*Source material*.
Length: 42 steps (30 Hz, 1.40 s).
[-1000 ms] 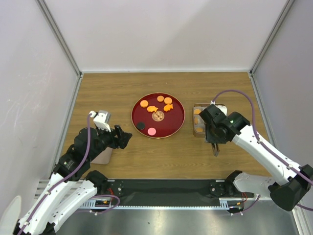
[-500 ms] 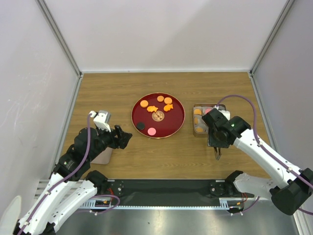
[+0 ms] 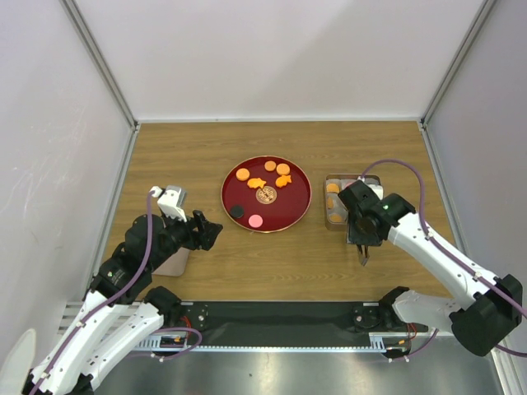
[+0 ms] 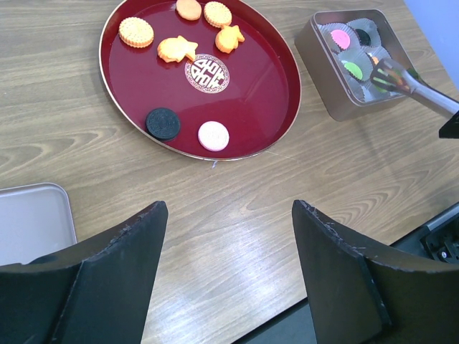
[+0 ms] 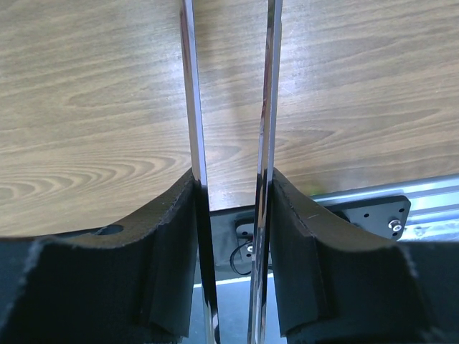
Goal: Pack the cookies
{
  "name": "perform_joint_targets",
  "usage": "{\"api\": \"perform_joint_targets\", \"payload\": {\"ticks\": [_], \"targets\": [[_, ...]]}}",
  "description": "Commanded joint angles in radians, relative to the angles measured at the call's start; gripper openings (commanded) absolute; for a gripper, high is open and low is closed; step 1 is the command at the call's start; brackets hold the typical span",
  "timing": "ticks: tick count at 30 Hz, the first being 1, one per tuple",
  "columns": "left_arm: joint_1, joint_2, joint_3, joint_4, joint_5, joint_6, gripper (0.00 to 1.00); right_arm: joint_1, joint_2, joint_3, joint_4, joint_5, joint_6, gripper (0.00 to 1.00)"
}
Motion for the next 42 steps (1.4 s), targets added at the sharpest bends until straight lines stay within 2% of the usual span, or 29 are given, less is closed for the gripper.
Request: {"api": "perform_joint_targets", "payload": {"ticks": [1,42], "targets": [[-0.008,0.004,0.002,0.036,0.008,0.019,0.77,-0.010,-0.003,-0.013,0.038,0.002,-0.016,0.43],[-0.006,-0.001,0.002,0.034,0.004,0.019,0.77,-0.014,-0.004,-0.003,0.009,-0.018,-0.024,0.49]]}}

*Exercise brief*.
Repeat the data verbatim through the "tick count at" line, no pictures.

*Response to the task*.
Length: 42 steps (30 Hz, 1.40 s).
[-1000 ms] 
[-500 ms] 
[+0 ms] 
[+0 ms] 
[+0 ms] 
Goal: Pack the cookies
{
  "name": "perform_joint_targets",
  "usage": "{\"api\": \"perform_joint_targets\", \"payload\": {\"ticks\": [_], \"targets\": [[_, ...]]}}",
  "description": "Commanded joint angles in radians, relative to the angles measured at the call's start; gripper openings (commanded) absolute; for a gripper, high is open and low is closed; step 1 is the command at the call's start; brackets hold the typical span",
  "timing": "ticks: tick count at 30 Hz, the first being 1, one per tuple",

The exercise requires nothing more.